- Date: 10–16 October
- Edition: 16th
- Category: Grand Prix
- Draw: 32S / 16D
- Prize money: $372,500
- Location: Sydney, Australia
- Venue: Sydney Entertainment Centre

Champions

Singles
- Slobodan Živojinović

Doubles
- Darren Cahill / John Fitzgerald
| Australian Indoor Tennis Championships |

= 1988 Swan Premium Open =

The 1988 Swan Premium Open was a tennis tournament played on indoor hard courts at the Sydney Entertainment Centre in Sydney, Australia and was part of the 1988 Nabisco Grand Prix.

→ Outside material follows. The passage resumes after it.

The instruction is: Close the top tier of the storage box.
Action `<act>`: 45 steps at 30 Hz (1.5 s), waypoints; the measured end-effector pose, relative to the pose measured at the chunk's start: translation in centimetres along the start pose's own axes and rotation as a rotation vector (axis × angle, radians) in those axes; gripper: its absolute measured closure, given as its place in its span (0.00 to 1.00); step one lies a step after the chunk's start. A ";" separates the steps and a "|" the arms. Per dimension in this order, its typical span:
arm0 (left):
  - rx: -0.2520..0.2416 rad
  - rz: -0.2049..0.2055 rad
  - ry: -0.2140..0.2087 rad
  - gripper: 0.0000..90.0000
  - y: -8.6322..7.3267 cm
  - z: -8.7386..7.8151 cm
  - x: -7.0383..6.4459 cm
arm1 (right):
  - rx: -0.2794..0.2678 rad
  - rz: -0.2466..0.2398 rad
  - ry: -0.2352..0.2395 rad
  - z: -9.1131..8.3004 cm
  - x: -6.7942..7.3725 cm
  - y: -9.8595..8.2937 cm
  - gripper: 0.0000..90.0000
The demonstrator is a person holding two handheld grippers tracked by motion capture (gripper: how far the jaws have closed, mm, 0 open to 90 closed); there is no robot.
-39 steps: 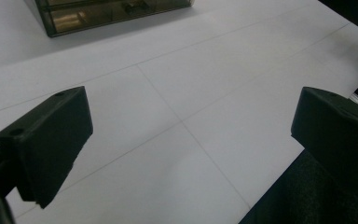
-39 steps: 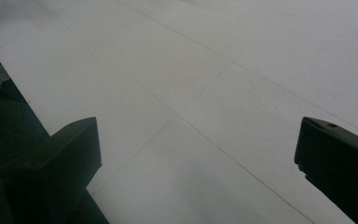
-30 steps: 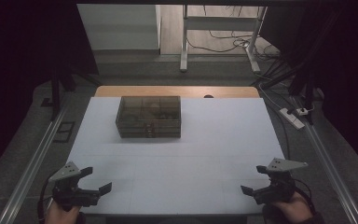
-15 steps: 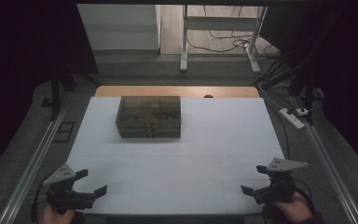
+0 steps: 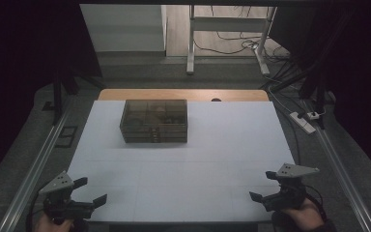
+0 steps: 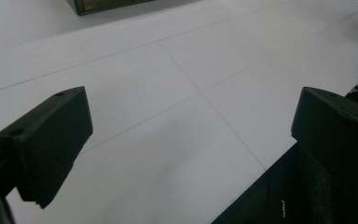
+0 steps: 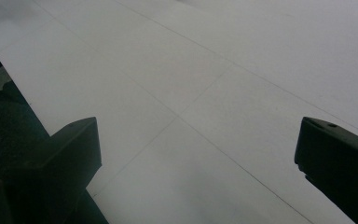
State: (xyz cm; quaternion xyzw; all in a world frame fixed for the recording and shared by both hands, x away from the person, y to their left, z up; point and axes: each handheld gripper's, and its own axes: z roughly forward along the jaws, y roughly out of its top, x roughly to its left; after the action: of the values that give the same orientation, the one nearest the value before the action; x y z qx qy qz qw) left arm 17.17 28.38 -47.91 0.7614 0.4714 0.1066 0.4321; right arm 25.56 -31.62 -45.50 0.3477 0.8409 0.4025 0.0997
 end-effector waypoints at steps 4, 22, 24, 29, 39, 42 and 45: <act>0.010 -0.002 0.007 0.00 -0.1 -0.2 0.1 | 0.000 -0.001 0.000 0.0 0.0 0.0 0.00; 0.047 0.026 0.023 0.00 -0.5 -0.5 0.0 | -0.002 -0.003 0.001 0.0 0.0 0.0 0.00; 0.049 0.030 0.020 0.00 -0.5 -0.5 0.0 | -0.002 -0.003 0.001 0.0 0.0 0.0 0.00; 0.067 0.041 0.018 0.00 -0.5 -0.5 -0.1 | 0.002 -0.002 0.000 0.0 0.0 0.0 0.00; 0.107 0.045 0.012 0.00 -0.8 -0.6 -0.1 | 0.002 -0.002 0.000 0.0 0.0 0.0 0.00; 0.128 0.050 0.007 0.00 -0.8 -0.5 -0.1 | 0.005 -0.004 0.000 0.0 0.0 0.0 0.00; 0.144 0.062 0.011 0.00 -0.8 -0.4 -0.2 | 0.005 -0.004 0.000 0.0 0.0 0.0 0.00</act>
State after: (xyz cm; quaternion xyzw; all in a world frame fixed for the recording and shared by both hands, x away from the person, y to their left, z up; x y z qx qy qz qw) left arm 16.35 28.55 -48.19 0.8042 0.4564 0.0898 0.3700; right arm 25.55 -31.57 -45.48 0.3464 0.8427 0.4001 0.0993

It was the 16th edition of the tournament and ran from 10 through 16 October 1988. Fifth-seeded Slobodan Živojinović won the singles title.

==Finals==
===Singles===

 Slobodan Živojinović defeated USA Richard Matuszewski 7–6, 6–3, 6–4
- It was Živojinović's only singles title of the year and the 2nd and last of his career.

===Doubles===

AUS Darren Cahill / AUS John Fitzgerald defeated USA Martin Davis / AUS Brad Drewett 6–3, 6–2
- It was Cahill's 4th title of the year and the 7th of his career. It was Fitzgerald's 4th title of the year and the 21st of his career.